### Action item
Go over the entries and report the lines where the word "cloth" occurs.

### Records for the task
=== Begin Enclosure ===
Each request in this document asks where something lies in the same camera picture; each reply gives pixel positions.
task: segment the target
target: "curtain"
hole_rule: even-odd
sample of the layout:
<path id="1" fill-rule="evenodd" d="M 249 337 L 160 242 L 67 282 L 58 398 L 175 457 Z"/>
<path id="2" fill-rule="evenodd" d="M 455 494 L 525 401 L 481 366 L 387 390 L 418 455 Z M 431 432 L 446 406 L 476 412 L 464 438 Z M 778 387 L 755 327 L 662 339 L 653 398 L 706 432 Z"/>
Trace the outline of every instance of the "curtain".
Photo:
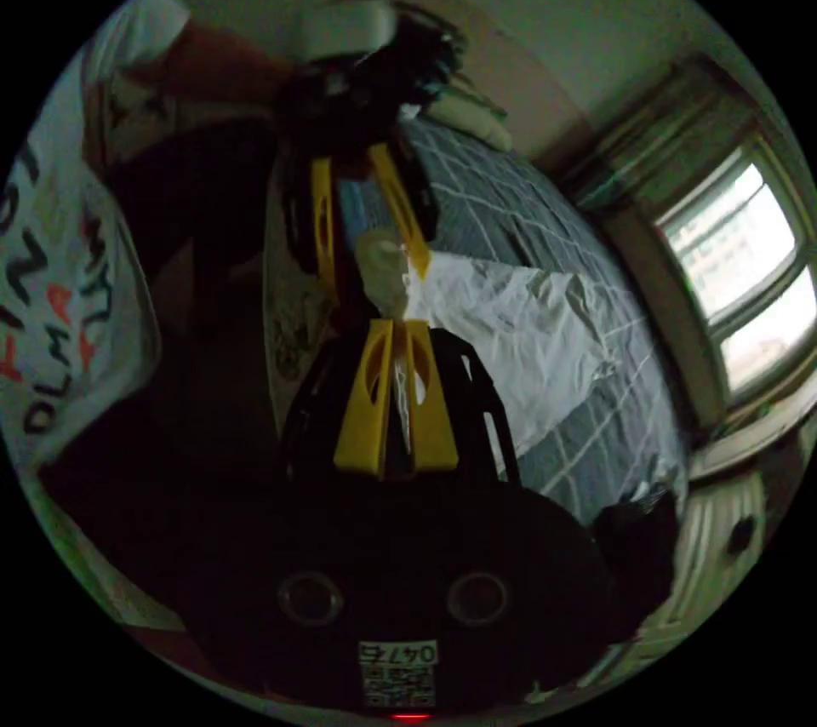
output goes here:
<path id="1" fill-rule="evenodd" d="M 637 202 L 657 219 L 701 183 L 756 125 L 751 99 L 702 55 L 674 65 L 560 180 L 582 211 Z"/>

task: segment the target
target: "yellow bracket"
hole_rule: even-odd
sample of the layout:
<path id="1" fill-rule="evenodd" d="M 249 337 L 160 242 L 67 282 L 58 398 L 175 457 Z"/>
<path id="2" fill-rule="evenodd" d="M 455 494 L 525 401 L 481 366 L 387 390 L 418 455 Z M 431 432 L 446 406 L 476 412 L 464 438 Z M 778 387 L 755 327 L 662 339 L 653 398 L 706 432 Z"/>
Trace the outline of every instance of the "yellow bracket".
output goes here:
<path id="1" fill-rule="evenodd" d="M 391 154 L 386 143 L 379 143 L 369 147 L 369 161 L 374 168 L 374 175 L 380 185 L 383 196 L 388 203 L 391 215 L 397 223 L 400 236 L 405 242 L 408 257 L 411 259 L 420 278 L 426 277 L 426 271 L 431 263 L 431 251 L 423 238 L 420 225 L 414 215 L 414 209 L 403 189 L 403 183 L 391 160 Z"/>
<path id="2" fill-rule="evenodd" d="M 312 160 L 311 177 L 317 275 L 326 287 L 329 297 L 337 302 L 338 294 L 334 281 L 332 169 L 328 158 Z"/>
<path id="3" fill-rule="evenodd" d="M 408 363 L 408 417 L 411 450 L 416 472 L 452 472 L 460 458 L 454 430 L 445 405 L 443 384 L 431 347 L 431 335 L 424 321 L 407 321 L 406 361 Z M 417 399 L 414 374 L 426 387 L 421 404 Z"/>
<path id="4" fill-rule="evenodd" d="M 342 472 L 383 477 L 393 339 L 392 321 L 371 322 L 334 451 L 335 468 Z"/>
<path id="5" fill-rule="evenodd" d="M 428 325 L 409 321 L 396 326 L 392 321 L 377 320 L 369 325 L 369 336 L 363 347 L 335 448 L 334 465 L 339 471 L 383 479 L 393 357 L 401 348 L 406 354 L 414 472 L 450 472 L 456 469 L 459 456 Z M 417 396 L 415 374 L 420 376 L 426 388 L 422 403 Z"/>

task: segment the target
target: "sticker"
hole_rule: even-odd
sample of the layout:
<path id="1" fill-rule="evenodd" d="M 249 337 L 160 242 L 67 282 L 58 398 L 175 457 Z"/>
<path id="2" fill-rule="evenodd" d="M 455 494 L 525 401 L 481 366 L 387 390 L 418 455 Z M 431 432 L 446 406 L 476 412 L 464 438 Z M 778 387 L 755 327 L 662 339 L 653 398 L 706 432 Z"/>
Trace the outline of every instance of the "sticker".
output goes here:
<path id="1" fill-rule="evenodd" d="M 365 707 L 435 707 L 436 640 L 361 642 L 357 659 Z"/>

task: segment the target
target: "white cloth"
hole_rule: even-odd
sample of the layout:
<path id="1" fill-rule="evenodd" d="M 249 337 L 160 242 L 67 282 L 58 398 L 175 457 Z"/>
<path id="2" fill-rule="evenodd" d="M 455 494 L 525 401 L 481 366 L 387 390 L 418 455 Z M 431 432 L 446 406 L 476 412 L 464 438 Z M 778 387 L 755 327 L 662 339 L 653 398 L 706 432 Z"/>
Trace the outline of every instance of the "white cloth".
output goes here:
<path id="1" fill-rule="evenodd" d="M 113 196 L 83 161 L 83 98 L 157 58 L 189 19 L 181 0 L 128 0 L 43 104 L 0 200 L 0 426 L 22 478 L 151 377 L 156 319 Z"/>
<path id="2" fill-rule="evenodd" d="M 435 252 L 426 279 L 408 267 L 403 318 L 471 343 L 505 405 L 517 457 L 590 394 L 615 366 L 578 273 L 547 273 Z M 494 446 L 497 467 L 500 453 Z"/>

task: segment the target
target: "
=== End Enclosure ===
### Reply to the task
target: "white cloth"
Trace the outline of every instance of the "white cloth".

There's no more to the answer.